MITOS HAID DAN LARANGAN MASUK MASJID
Sahabat warta madrasah pada kesempatan ini kita akan membahas tentang Mitos Haid dan Larangan Masuk Masjid. Dalam lintasan sejarah, menstruasi dianggap sebagai simbol yang sarat dengan makna dan mitos. Hampir setiap suku bangsa, agama, dan kepercayaan mempunyai konsep perlakuan khusus terhadapnya. Dalam tradisi indonesia, menstruasi sering diistilahkan dengan ”datang bulan”, ”sedang kotor”, ”kedatangan tamu”, ”bendera berkibar” dan sebagainya. Istilah seperti ini juga dikenal dibelahan bumi yang lain. Bahkan masyarakat Amerika, Kanada dan Eropa pada umumnya masih menggunakanistilah yang berbau mistik, seperti: ”a crescen moon”(bulan sabit), ”golden blood”(darah emas),”earth”(tanah), ”snake”(ular) dan sebagainya.

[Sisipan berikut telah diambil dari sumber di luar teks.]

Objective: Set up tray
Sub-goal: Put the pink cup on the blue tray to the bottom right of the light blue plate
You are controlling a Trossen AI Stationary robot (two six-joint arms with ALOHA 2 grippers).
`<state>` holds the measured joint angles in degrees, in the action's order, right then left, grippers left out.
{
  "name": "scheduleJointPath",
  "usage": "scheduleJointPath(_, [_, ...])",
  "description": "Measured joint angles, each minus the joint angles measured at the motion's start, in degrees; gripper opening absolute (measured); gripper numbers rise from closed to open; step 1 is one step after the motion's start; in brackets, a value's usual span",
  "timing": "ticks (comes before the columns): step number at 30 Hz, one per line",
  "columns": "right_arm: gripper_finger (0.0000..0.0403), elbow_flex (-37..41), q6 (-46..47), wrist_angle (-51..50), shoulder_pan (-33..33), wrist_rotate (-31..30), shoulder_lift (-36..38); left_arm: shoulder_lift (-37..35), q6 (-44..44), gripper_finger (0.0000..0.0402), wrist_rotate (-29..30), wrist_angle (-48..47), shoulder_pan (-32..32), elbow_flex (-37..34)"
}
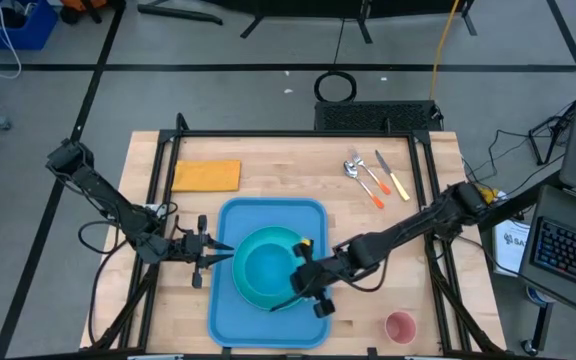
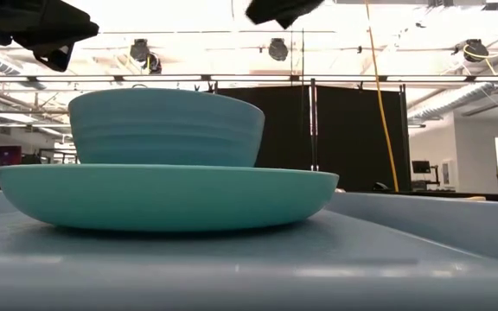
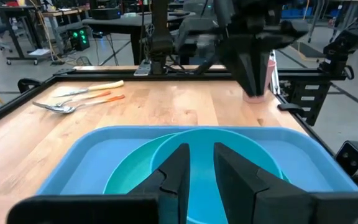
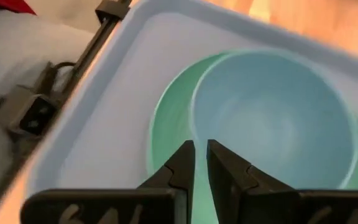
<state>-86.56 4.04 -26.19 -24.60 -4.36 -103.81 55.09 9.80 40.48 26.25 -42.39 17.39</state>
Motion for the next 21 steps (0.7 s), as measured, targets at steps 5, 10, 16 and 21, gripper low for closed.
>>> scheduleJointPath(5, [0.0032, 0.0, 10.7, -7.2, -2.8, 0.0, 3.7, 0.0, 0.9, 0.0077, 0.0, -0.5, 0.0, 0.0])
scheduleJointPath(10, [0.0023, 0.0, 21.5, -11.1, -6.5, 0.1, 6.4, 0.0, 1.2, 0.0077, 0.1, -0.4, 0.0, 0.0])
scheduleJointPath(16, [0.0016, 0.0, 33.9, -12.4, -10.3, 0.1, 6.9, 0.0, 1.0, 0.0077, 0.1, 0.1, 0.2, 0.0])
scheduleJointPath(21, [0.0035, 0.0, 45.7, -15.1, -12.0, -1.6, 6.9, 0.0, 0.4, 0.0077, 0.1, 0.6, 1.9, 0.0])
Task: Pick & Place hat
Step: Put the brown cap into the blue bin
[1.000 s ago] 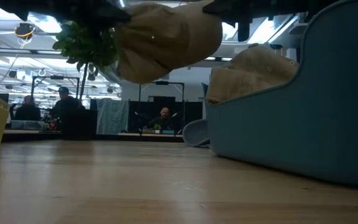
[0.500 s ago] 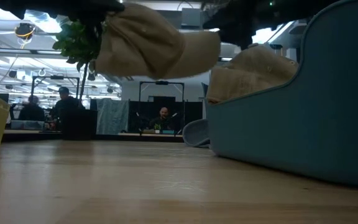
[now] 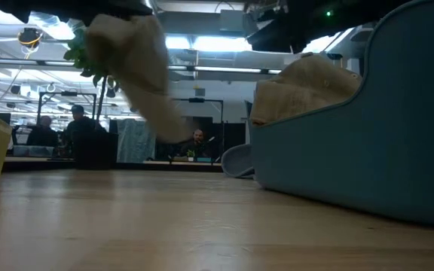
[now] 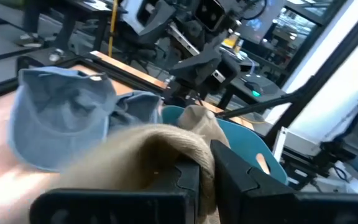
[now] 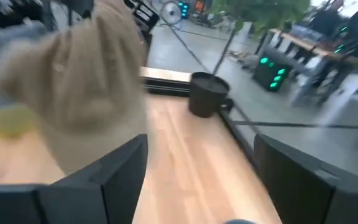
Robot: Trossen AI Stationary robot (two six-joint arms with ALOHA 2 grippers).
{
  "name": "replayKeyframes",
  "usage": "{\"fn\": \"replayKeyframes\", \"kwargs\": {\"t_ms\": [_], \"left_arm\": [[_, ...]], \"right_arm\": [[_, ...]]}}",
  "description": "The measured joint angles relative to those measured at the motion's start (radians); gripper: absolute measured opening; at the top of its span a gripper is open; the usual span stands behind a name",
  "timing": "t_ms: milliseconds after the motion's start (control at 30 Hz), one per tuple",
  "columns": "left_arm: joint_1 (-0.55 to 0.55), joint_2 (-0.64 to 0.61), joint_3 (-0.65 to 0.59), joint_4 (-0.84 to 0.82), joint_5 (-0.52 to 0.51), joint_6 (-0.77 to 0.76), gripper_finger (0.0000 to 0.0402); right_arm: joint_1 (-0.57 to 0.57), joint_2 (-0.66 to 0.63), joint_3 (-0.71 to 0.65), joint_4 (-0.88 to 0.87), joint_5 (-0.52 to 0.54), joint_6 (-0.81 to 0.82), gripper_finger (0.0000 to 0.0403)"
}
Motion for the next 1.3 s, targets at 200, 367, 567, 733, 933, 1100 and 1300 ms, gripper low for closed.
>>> {"fn": "replayKeyframes", "kwargs": {"t_ms": [200,367,567,733,933,1100,1300], "left_arm": [[0.0,0.0,0.0,0.002,-0.089,-0.006,0.002],[0.001,0.012,0.0,0.05,-0.13,-0.007,0.002],[0.001,0.062,0.0,0.163,-0.119,0.052,0.002],[0.001,0.12,0.0,0.247,-0.072,0.053,0.002],[0.0,0.192,0.0,0.351,0.012,0.053,0.002],[0.0,0.223,0.0,0.391,0.061,0.075,0.002],[-0.007,0.261,0.0,0.456,0.108,0.128,0.002]], "right_arm": [[0.012,0.0,0.0,0.076,-0.037,-0.035,0.0291],[0.032,0.009,0.0,0.148,-0.074,0.017,0.0291],[0.057,0.094,0.02,0.251,-0.145,0.039,0.0291],[0.08,0.207,0.135,0.196,-0.174,0.034,0.0291],[0.093,0.308,0.302,0.022,-0.223,0.008,0.0291],[0.091,0.349,0.375,-0.025,-0.227,0.014,0.0291],[0.092,0.362,0.389,-0.035,-0.256,0.058,0.0291]]}}
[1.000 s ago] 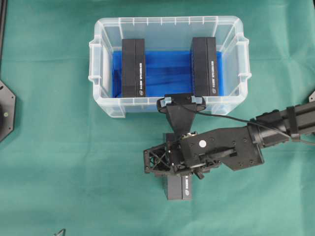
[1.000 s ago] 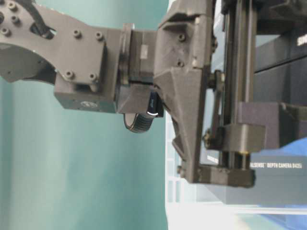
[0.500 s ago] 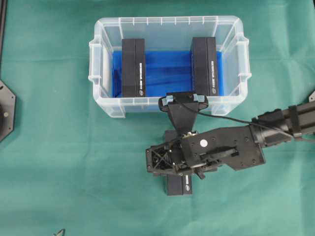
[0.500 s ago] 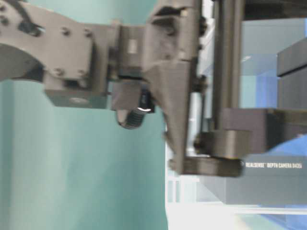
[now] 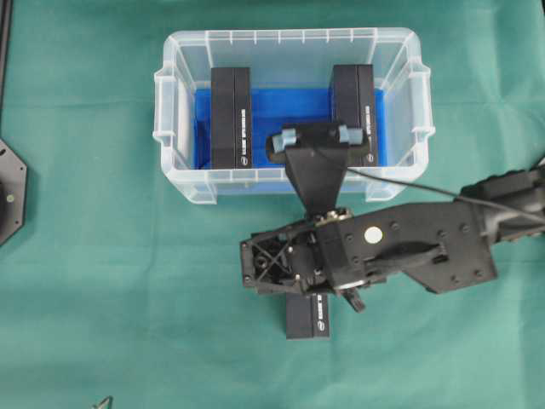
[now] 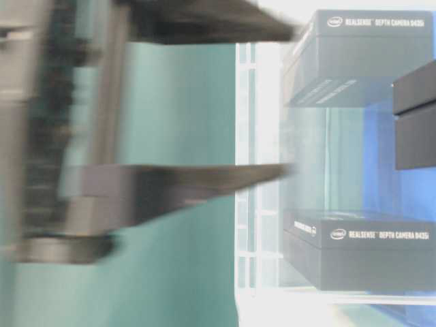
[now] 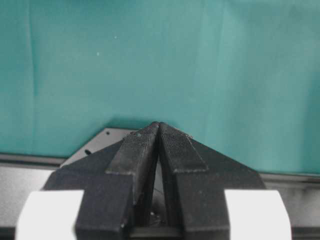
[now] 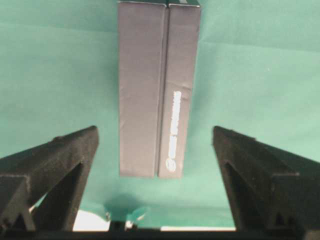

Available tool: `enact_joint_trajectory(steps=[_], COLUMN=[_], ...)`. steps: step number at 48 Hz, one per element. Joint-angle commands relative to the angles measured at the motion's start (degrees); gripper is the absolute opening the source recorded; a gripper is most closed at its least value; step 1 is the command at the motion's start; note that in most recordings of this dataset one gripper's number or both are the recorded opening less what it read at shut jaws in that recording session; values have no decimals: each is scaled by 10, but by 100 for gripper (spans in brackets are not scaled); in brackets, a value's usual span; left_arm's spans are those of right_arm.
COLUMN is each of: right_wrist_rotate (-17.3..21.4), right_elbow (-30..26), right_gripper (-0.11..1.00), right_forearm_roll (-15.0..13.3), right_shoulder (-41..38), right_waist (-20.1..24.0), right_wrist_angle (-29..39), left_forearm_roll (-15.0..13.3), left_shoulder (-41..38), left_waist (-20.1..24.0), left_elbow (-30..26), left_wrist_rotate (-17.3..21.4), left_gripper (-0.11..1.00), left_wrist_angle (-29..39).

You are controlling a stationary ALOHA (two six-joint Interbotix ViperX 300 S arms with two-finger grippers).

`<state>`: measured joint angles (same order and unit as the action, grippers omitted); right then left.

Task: Take the box out of the case with the right arm.
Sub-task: 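Carry the box toward the front and lower it onto the cloth, then open the right gripper and withdraw it to the right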

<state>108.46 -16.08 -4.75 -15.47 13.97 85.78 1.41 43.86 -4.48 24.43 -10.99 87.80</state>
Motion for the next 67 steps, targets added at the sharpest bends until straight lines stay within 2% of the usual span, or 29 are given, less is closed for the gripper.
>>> enact_joint_trajectory(steps=[1,9,36,46,67], right_wrist_rotate=[-1,-7,-9,2,69], right_elbow=[-47,-81,-65,22,283], right_gripper=[90,90,90,90,90], right_forearm_roll=[-5,-10,-17,-13,-13], right_shoulder=[30,31,40,98,301], right_waist=[-2,-2,0,6,47], right_wrist_angle=[40,86,103,78,39], left_forearm_roll=[1,2,2,2,4], left_shoulder=[-2,-3,-2,-4,-4], left_waist=[-1,-2,-1,-2,-1], left_elbow=[-16,-15,-15,-15,-13], left_wrist_rotate=[0,0,0,0,0], left_gripper=[0,0,0,0,0], left_wrist_angle=[-2,-2,-4,-4,-4])
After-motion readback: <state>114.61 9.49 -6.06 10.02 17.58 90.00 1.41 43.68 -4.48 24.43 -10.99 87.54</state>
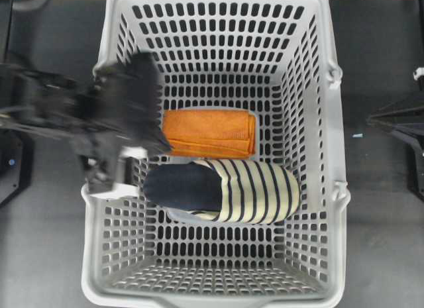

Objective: Pick up the slipper from the shopping basket with the left arm.
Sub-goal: 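Move the left gripper over the basket toward the striped slipper, then lower the open left gripper onto the slipper's striped heel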

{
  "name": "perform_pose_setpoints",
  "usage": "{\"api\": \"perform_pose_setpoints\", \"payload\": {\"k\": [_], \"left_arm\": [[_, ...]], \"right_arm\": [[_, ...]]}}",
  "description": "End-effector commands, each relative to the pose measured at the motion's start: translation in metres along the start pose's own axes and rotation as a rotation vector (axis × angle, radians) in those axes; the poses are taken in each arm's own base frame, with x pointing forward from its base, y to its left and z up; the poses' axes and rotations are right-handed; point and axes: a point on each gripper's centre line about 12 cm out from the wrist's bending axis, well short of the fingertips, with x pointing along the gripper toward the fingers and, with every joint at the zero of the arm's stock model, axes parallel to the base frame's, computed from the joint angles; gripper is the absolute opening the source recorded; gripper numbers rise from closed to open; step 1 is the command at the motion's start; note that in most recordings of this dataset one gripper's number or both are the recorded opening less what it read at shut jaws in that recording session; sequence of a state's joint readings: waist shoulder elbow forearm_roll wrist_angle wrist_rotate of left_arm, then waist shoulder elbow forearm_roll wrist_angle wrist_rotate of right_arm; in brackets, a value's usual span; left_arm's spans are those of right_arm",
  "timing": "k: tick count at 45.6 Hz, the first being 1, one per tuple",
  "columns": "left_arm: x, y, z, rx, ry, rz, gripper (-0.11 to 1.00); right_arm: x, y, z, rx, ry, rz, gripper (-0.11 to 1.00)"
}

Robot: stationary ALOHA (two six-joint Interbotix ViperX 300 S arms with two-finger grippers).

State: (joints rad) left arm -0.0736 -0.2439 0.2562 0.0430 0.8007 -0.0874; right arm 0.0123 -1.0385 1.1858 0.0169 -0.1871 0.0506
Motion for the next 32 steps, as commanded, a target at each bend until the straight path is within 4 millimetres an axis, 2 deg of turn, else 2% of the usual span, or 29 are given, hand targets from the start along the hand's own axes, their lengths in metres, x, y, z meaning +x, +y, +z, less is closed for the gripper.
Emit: {"api": "perform_pose_setpoints", "payload": {"k": [1,3,9,11,13,23,27,32], "left_arm": [[0.004,-0.004,0.026,0.006,0.004,0.000,0.00],[0.014,-0.006,0.035,0.010,0.026,-0.001,0.00],[0.041,-0.012,0.043,0.023,0.081,-0.004,0.01],[0.049,-0.016,0.047,0.028,0.090,-0.007,0.04],[0.055,-0.017,0.049,0.029,0.099,-0.008,0.13],[0.088,-0.030,0.054,0.039,0.185,-0.014,0.79],[0.104,-0.034,0.049,0.045,0.217,-0.015,0.90],[0.125,-0.035,0.037,0.048,0.269,-0.012,0.91]], "right_arm": [[0.000,0.001,0.003,0.006,-0.003,0.006,0.00],[0.000,0.002,0.002,0.006,0.002,0.009,0.00],[-0.001,0.003,0.001,0.007,0.010,0.016,0.00],[-0.001,0.004,0.001,0.007,0.011,0.020,0.00],[-0.001,0.004,0.001,0.007,0.011,0.022,0.00],[-0.001,0.005,-0.001,0.007,0.016,0.026,0.00],[-0.001,0.005,-0.002,0.007,0.019,0.026,0.00],[-0.002,0.005,-0.004,0.007,0.024,0.029,0.00]]}}
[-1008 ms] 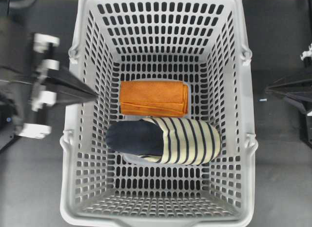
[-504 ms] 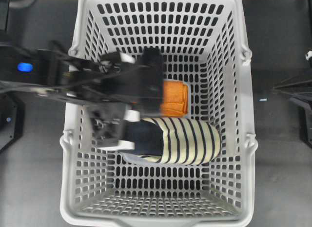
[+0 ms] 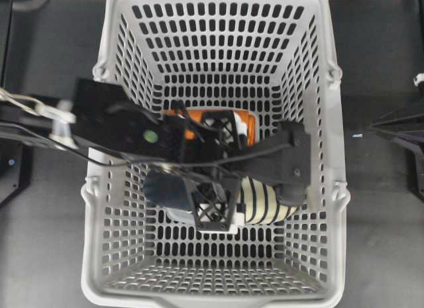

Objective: Pick up the slipper from the shopping basket with the left arm.
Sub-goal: 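Lower the open left gripper onto the slipper's striped heel, then close the left gripper on the heel and lift the slipper upward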

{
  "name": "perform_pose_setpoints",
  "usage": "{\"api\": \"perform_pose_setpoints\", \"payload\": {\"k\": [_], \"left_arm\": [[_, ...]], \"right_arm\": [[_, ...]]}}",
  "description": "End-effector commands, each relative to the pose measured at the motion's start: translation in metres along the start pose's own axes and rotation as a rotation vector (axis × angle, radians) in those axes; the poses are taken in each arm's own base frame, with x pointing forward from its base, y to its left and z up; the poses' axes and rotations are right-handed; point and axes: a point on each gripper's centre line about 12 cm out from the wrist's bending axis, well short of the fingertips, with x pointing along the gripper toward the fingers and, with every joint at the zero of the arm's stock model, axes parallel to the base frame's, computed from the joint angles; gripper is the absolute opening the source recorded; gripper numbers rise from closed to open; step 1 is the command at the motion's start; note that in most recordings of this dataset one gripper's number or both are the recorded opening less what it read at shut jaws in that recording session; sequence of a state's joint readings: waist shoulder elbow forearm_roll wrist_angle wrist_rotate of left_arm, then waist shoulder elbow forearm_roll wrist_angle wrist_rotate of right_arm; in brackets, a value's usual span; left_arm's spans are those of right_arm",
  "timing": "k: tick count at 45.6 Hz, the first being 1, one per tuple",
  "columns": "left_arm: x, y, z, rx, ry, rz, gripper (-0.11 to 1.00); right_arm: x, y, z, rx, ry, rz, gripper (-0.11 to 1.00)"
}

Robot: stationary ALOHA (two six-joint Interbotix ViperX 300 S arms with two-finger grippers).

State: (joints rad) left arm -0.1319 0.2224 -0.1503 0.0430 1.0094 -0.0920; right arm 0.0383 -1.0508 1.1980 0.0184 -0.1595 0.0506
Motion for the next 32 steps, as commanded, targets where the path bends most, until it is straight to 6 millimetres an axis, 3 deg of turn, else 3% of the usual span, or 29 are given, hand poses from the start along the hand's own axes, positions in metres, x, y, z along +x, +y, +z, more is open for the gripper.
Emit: {"api": "perform_pose_setpoints", "payload": {"k": [1,10,24,29,32], "left_arm": [[0.009,-0.003,-0.001,0.003,0.014,0.001,0.91],[0.044,-0.005,-0.016,0.011,0.091,0.004,0.91],[0.060,-0.005,-0.024,0.009,0.044,-0.002,0.89],[0.061,-0.005,-0.027,0.010,0.050,-0.002,0.78],[0.060,-0.005,-0.027,0.012,0.050,-0.002,0.63]], "right_arm": [[0.001,0.001,0.002,0.005,-0.004,0.006,0.00],[0.000,0.001,-0.002,0.005,0.005,0.005,0.00],[0.000,0.001,-0.007,0.005,0.016,0.004,0.00],[0.000,0.000,-0.009,0.004,0.022,0.004,0.00],[0.000,0.000,-0.009,0.006,0.022,0.004,0.00]]}}
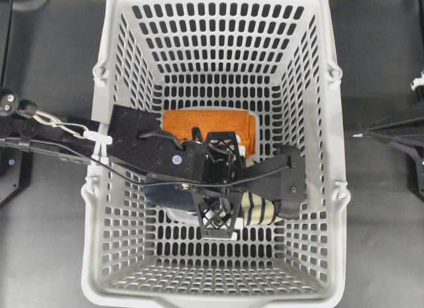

Mitos-mitos yang berkaitan menstruasi seperti, darah yang dikeluarkan sebagai kotoran atau polusi yang harus disingkarkan atau dikeluarkan dari suatu kelompok. Makna darah disini terkait dengan sakit, kematian, kehilangan kendali dan emosi. Dalam masyarakat Beng di Pantai Gading secara tegas dikatakan bahwa menstruasi dikaitkan dengan polusi dan fertilitas. Hal ini mengakibatkan larangan memasuki hutan, dilarang memasak karena dianggap kotor dan dilarang melakukan aktifitas pertanian.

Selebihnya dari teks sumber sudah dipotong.